20. A computer readable medium comprising program code that when executed enables a user to determine values of programmed pulse variables for infusing a fluid in a blood vessel in programmed pulses defined by the programmed pulse variables comprising a fluid flow rate, a frequency, and a duration, while blood flow is reduced in the blood vessel.

21. The computer readable medium of claim 20, wherein blood flow is reduced for less than about 20 seconds.

22. The computer readable medium of claim 20, wherein blood flow is reduced from about 0% to about 50% of a baseline blood flow.

23. The computer readable medium of claim 20, wherein blood flow is reduced with at least one occlusion catheter.

24. The computer readable medium of claim 20, wherein fluid is administered with an infusion catheter.

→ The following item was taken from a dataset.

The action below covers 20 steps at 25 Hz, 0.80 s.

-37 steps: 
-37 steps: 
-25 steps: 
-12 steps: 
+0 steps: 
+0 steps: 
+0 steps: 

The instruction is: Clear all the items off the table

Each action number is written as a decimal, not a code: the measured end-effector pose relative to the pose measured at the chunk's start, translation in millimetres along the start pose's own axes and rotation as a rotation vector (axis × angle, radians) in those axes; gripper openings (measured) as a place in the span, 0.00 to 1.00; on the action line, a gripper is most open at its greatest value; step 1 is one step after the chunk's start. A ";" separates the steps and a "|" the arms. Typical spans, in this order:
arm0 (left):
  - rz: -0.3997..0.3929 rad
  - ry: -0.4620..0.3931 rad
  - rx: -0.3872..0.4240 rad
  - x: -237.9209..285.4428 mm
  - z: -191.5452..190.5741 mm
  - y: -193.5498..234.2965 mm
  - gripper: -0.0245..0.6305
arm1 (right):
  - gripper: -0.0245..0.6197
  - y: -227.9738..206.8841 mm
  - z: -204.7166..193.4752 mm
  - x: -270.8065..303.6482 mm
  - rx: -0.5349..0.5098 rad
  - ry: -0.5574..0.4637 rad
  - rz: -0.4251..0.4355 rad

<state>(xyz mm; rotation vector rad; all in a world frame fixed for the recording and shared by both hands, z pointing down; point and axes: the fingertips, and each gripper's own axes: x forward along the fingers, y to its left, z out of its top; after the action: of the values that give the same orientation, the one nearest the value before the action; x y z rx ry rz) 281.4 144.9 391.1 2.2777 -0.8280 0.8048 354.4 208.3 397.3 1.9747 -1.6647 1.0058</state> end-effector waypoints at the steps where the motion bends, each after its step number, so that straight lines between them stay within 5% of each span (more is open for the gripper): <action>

25. The computer readable medium of claim 20, wherein blood flow is reduced and fluid is administered with a multiple lumen catheter comprising at least one first lumen for infusing fluid into the blood vessel and at least one second lumen for reducing blood flow in the blood vessel.

26. The computer readable medium of claim 25, wherein the multiple lumen catheter is a side-by-side catheter.

27. The computer readable medium of claim 25, wherein the multiple lumens of the multiple lumen catheter are disposed in a co-axial arrangement.

28. The computer readable medium of claim 20, comprising administering the fluid at a fluid flow rate of about 2% to about 5% of a baseline arterial blood flow of a carotid artery.